Is micro-fulfillment a dead concept or one that still has legs? That’s the question Anne and I posed to our guests from Transcend Retail Solutions and Dematic in our latest Omni Talk Spotlight Series podcast.
The timing couldn’t be more relevant. After nearly a decade of conversation around MFCs (or UFCs as Tesco likes to call them – “urban fulfillment centers”), we’ve seen high-profile failures like Takeoff Technologies shutting down shop.
But there’s more to the story than these headline-grabbing closures.
The State of Micro-Fulfillment in 2025
Let’s cut to the chase – micro-fulfillment isn’t dead. It’s just been misunderstood.
As Danielle Dakin, Market Development Director at Dematic, explained, “While there have been some failures in the market, there have also been successes, and Tesco is a prime example.” She notes that the post-COVID e-grocery market is projected to grow by about 3.8% in North America through 2029, with competition heating up between traditional grocers and discounters.

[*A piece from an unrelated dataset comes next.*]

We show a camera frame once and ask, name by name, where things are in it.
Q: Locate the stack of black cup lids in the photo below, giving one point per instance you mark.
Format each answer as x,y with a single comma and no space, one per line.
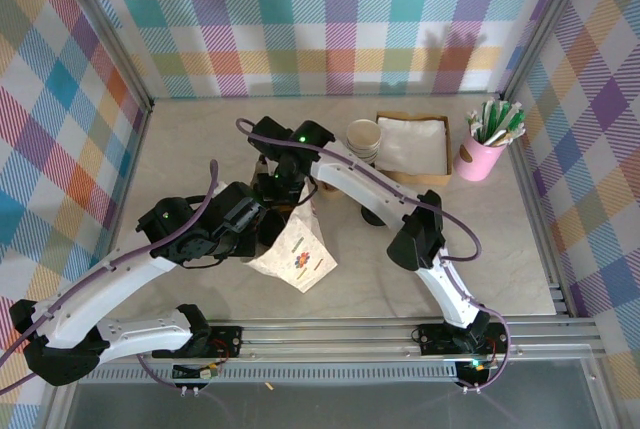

The reality? Many retailers jumped on the MFC bandwagon during COVID when online order volumes spiked (remember that five years of growth in mere months?). As volumes normalized and consumer behaviors settled, some found their investments didn’t match their actual needs.
What Makes MFCs Work?
Dr. Oliver Vogt, CEO of Transcend Retail Solutions (Tesco’s play to take its MFC expertise to market), dropped some serious knowledge bombs during our conversation.
First, he gave us the magic number: 500 orders per day is generally the threshold where MFCs start making financial sense. But volume alone isn’t enough.
According to Oliver, successful MFC implementation requires four puzzle pieces to come together:
- Automation – The hardware itself (obviously)
- Processes – Retail-specific operations like waste management, inventory, replenishment, etc.
- Software – Decision-making tools and insights to manage the operation
- People – Often forgotten, but crucial for actually running these systems
“Automation is one piece of the puzzle,” Oliver emphasized. “If you don’t have the right processes behind it… you’re missing another piece.”
The Hybrid Approach Wins
What surprised me most was learning that even Tesco, with its advanced automation capabilities, still picks about 85% of all their online order volume manually in stores. This hybrid approach is deliberate.
Oliver explained that MFCs sit in the sweet spot between manual store picking and large automated warehouses. “It’s a nice hybrid,” Oliver told us.
Unlike massive automated warehouses (hello, Ocado), MFCs allow grocers to:
- Stay closer to customers for faster delivery
- Reduce last-mile delivery costs
- Maintain flexibility as volumes grow
- Start with smaller capital outlays
- Scale module by module
The US Opportunity
But will MFCs really work better in the US than other automated solutions that have come before it (looking at you, Kroger-Ocado partnership)?
Oliver believes the US geography and household density actually lend themselves well to smaller, distributed fulfillment nodes rather than massive centralized warehouses. “By the household density, by the way the US is built, micro-fulfillment as a general topic is going to have a revival,” he predicted.
With labor costs rising and availability becoming an increasing challenge, the business case for MFCs continues to improve. Danielle noted that Dematic’s technology can help grocers achieve pick rates of up to 700 items per hour (compared to about 190 items per hour for manual picking), dramatically improving productivity.
My Take
Look, I’ve watched the e-grocery fulfillment space evolve for nearly a decade, and what’s clear is that there’s no one-size-fits-all solution. MFCs were overhyped, then written off too quickly. The reality is somewhere in between.
What Tesco and Dematic bring to the table is something different – not just hardware, but a full operational solution built on hard-won experience. As Oliver put it: “We want to make sure no one else has to go through the same pain and want to share what we’ve learned.”
The key insight for executives? Don’t think about MFCs as binary “yes or no” investments. Instead, ask where they might fit within your broader fulfillment network based on your specific market conditions, order volumes, and customer expectations.
And for those skeptical about whether these systems really work, Danielle offered this closing thought: “The proof of the pudding is always in the eating… go and see the sites that Tesco has operating.”